EXERCISE DIRECTIONS: Begin at the line below that has "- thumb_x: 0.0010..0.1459" and stop after the line that has "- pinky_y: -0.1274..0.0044". Please restate only those lines, word for word.

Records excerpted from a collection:
_ _ _ _ _ _ _

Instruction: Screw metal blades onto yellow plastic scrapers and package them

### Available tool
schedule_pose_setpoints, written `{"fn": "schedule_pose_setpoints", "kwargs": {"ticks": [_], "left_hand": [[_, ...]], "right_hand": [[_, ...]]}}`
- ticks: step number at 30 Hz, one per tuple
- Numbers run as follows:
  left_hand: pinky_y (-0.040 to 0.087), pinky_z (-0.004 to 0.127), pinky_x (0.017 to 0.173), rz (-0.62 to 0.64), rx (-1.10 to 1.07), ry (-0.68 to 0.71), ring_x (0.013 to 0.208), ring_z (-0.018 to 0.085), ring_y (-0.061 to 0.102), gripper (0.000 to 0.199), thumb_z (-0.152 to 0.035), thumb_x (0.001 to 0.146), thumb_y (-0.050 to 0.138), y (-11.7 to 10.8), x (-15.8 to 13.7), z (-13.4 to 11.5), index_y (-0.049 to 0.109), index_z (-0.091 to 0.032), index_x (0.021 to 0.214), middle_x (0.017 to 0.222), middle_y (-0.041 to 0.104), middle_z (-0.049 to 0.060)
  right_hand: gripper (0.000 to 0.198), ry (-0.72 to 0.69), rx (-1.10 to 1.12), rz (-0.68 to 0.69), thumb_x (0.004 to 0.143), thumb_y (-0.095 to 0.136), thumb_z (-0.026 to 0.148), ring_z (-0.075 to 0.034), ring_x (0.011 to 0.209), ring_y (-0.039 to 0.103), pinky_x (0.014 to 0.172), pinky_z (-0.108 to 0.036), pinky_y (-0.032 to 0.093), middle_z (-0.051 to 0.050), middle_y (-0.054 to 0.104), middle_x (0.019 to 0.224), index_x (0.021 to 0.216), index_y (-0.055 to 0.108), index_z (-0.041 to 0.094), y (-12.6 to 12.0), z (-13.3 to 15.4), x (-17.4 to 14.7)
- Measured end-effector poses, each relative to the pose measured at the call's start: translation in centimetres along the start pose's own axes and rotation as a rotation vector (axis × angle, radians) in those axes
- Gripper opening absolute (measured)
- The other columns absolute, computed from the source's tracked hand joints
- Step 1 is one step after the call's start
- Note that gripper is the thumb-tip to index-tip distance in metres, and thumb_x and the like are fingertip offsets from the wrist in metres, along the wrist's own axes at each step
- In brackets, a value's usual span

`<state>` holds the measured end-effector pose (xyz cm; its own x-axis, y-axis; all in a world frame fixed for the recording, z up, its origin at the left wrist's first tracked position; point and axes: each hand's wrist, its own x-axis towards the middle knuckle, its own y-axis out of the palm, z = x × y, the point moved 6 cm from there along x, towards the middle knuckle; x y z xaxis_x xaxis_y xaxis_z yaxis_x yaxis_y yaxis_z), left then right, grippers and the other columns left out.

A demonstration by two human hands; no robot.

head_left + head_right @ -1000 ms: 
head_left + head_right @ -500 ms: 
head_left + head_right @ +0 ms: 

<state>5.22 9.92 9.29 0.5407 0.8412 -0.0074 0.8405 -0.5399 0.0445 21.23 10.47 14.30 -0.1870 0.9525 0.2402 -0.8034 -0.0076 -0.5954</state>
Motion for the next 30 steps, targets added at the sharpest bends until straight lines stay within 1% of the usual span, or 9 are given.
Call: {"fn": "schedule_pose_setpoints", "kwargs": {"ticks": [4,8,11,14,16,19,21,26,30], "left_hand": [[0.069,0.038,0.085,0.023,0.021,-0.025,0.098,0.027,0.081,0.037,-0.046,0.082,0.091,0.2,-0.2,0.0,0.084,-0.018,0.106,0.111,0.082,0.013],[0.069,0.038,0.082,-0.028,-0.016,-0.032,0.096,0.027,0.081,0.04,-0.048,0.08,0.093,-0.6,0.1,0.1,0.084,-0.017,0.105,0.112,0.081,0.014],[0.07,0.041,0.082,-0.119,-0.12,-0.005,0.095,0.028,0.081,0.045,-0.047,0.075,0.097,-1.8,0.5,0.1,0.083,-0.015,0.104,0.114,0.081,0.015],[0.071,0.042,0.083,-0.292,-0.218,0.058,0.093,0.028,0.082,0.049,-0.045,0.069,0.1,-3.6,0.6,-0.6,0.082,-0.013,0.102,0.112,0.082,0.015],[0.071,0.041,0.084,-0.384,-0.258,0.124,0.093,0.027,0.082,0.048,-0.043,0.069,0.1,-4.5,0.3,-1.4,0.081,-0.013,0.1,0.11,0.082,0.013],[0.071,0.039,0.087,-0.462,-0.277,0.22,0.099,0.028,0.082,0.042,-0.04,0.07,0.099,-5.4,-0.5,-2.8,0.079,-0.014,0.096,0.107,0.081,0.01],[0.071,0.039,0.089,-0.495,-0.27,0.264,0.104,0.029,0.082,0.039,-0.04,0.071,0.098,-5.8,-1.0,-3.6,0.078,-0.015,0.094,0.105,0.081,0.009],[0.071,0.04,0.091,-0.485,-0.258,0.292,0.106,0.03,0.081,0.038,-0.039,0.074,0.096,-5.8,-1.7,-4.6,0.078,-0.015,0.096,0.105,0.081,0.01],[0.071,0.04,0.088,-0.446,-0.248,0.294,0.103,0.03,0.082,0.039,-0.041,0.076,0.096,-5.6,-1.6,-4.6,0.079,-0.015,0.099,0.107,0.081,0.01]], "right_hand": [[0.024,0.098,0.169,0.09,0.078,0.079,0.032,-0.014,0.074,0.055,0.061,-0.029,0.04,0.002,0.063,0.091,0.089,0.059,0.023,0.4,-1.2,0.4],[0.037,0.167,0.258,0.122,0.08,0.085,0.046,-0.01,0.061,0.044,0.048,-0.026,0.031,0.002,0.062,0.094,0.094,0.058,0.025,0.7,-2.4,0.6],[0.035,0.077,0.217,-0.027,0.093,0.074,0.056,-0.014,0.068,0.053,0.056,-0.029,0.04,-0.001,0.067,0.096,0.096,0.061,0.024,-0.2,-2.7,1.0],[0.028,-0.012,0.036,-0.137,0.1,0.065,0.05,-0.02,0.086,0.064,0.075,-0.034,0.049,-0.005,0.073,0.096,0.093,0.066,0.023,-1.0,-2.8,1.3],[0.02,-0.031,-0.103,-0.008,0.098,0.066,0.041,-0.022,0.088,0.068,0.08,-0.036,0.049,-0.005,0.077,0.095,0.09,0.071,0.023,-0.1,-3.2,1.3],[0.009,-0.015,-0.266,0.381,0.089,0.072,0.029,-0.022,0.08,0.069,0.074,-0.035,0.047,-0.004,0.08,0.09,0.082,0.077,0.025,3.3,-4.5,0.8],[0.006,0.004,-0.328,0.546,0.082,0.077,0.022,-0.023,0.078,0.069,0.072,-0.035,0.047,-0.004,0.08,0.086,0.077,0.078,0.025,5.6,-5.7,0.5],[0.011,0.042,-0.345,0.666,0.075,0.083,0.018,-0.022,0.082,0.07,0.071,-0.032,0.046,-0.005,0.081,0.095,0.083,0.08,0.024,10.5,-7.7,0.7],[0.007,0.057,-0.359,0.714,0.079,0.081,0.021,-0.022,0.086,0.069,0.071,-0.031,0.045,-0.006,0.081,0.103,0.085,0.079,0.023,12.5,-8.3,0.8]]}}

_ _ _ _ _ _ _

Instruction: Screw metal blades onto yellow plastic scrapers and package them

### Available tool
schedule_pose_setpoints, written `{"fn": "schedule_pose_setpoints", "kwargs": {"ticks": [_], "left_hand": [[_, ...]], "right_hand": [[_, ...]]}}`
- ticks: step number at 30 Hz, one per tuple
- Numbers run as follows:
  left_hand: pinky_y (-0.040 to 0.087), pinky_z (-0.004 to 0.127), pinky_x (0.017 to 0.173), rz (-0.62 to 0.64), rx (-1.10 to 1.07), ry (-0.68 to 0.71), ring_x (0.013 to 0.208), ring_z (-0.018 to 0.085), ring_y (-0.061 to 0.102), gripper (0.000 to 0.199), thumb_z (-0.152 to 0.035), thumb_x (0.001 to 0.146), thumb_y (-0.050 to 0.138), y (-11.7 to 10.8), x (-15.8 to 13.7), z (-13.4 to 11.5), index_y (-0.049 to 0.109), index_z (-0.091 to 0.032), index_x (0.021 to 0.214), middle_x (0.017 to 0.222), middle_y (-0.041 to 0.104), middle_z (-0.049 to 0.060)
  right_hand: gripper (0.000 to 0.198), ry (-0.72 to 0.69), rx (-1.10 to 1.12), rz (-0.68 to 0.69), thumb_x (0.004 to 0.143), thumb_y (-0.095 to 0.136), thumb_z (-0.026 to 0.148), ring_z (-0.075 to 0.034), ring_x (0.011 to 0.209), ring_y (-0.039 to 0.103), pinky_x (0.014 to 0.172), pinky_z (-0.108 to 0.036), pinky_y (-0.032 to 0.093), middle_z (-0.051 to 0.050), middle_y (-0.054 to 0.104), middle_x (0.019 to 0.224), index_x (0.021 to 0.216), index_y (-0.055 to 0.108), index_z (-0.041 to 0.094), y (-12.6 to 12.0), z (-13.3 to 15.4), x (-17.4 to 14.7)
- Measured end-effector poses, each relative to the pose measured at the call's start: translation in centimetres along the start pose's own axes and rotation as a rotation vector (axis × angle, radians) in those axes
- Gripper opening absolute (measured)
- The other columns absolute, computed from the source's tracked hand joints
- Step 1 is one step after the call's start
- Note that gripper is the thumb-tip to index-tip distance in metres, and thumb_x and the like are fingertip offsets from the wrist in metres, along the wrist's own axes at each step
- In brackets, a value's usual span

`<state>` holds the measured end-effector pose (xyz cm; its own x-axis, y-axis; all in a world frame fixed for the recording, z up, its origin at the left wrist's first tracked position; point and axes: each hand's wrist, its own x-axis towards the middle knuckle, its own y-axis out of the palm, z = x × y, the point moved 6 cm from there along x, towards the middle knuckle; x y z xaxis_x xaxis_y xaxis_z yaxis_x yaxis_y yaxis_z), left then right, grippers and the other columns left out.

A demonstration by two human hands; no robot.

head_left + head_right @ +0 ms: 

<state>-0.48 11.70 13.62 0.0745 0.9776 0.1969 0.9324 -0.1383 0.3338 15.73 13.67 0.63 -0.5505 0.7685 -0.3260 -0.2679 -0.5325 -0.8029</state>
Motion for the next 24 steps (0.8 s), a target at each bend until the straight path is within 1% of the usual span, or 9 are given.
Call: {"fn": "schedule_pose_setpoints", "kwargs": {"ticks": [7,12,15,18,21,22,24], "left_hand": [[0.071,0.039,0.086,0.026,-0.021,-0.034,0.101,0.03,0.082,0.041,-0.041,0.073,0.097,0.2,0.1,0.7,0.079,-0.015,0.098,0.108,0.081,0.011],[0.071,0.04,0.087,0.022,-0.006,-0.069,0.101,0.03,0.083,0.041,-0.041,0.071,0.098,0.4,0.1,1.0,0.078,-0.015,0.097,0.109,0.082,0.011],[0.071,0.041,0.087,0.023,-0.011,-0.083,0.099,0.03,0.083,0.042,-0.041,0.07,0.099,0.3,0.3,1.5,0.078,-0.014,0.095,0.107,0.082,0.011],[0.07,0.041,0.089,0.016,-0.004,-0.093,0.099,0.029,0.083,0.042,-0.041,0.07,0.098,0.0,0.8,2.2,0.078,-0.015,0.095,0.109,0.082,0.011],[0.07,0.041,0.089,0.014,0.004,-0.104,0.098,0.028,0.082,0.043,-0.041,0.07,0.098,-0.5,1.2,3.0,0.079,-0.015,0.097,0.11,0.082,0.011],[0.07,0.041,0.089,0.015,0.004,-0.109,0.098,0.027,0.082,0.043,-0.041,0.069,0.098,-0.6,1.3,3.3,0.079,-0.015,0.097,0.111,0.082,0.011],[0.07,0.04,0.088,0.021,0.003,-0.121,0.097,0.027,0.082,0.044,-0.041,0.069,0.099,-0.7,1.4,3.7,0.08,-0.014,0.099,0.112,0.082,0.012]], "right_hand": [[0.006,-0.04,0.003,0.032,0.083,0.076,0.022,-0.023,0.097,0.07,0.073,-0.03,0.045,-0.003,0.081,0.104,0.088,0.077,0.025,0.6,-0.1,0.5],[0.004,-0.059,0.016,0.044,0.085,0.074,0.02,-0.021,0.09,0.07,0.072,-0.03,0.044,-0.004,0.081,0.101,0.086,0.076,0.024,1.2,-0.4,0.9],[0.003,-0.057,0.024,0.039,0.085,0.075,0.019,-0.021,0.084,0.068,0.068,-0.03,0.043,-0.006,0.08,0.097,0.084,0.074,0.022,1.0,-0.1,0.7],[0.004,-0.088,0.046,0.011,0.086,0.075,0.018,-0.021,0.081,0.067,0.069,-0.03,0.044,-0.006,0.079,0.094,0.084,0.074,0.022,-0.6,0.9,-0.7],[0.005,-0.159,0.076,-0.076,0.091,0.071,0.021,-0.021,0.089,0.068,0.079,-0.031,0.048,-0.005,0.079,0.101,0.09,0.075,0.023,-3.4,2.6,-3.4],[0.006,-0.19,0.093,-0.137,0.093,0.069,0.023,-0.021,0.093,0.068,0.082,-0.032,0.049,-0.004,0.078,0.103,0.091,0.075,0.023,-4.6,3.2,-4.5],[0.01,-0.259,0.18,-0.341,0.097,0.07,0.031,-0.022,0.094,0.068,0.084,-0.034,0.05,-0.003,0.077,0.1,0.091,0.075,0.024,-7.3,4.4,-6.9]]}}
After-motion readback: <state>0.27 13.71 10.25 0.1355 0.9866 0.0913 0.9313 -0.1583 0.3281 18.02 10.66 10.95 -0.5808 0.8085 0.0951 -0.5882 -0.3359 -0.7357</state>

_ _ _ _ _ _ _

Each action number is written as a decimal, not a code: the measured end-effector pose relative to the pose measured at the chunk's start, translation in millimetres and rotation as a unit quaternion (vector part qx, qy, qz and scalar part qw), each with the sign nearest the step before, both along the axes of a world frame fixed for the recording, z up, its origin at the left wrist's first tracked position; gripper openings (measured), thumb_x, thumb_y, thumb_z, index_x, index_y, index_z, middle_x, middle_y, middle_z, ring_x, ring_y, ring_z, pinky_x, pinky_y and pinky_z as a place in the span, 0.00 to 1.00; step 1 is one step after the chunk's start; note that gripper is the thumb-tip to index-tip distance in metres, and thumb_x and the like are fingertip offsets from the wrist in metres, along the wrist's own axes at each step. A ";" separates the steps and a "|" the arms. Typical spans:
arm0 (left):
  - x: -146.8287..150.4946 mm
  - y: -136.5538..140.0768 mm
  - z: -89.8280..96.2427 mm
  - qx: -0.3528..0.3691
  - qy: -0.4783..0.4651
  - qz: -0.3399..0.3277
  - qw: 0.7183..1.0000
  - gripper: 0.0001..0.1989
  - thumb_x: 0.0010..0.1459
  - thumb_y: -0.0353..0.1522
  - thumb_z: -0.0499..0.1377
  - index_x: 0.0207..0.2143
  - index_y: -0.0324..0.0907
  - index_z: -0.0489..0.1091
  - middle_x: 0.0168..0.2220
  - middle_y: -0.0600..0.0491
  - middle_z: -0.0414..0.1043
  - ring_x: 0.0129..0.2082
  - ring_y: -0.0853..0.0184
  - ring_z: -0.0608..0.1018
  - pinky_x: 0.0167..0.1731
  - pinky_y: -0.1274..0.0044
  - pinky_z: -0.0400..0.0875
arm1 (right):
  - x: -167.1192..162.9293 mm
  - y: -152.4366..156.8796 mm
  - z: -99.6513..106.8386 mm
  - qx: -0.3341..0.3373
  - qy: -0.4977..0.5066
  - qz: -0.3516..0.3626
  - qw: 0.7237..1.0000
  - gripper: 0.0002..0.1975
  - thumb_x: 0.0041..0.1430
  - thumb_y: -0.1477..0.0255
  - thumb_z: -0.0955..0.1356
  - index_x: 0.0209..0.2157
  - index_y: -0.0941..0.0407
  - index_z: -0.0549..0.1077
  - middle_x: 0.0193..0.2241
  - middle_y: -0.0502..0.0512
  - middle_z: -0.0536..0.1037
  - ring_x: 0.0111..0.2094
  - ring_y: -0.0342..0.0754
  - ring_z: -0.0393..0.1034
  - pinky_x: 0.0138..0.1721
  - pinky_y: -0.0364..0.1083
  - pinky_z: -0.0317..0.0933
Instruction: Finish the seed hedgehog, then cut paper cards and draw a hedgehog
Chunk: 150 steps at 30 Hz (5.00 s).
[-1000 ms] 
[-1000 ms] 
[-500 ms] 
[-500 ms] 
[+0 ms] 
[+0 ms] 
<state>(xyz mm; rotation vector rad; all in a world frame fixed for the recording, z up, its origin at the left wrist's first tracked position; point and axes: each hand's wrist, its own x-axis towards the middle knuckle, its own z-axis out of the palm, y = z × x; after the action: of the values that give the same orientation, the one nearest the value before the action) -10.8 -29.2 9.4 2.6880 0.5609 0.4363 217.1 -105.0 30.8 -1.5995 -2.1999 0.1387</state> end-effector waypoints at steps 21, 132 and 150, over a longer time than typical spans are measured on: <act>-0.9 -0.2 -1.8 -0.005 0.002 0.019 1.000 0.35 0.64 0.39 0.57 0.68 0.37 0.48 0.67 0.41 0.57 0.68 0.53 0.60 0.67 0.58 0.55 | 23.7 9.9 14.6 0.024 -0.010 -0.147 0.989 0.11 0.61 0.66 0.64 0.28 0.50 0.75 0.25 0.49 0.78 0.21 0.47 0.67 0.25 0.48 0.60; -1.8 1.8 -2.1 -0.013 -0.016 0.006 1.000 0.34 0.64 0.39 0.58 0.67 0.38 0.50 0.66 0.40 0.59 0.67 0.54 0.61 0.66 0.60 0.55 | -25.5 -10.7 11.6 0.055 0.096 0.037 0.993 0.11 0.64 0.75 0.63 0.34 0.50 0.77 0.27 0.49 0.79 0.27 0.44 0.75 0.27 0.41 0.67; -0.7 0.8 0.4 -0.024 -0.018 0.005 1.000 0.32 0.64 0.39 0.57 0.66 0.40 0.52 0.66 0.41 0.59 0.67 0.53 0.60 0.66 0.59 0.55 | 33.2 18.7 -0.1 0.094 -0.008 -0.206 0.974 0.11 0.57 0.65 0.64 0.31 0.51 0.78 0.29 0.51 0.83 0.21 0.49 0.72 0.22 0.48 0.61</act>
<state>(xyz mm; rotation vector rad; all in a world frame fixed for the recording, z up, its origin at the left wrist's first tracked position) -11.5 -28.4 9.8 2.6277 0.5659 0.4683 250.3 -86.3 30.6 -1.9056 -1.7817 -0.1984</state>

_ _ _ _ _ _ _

EXERCISE ANSWER:
  - thumb_x: 0.0010..0.1459
  - thumb_y: -0.0353..0.1522
  - thumb_z: -0.0499..0.1377
  - index_x: 0.0207..0.2143
  - index_y: -0.0324..0.0907
  - index_z: -0.0489..0.1091
  - middle_x: 0.0168..0.2220
  - middle_y: -0.0600..0.0491
  - middle_z: -0.0414..0.1043
  - ring_x: 0.0129..0.2082
  - ring_y: -0.0853..0.0184
  - ring_z: -0.0608..0.1018
  - pinky_x: 0.0167..0.1731
  - pinky_y: -0.1274..0.0044

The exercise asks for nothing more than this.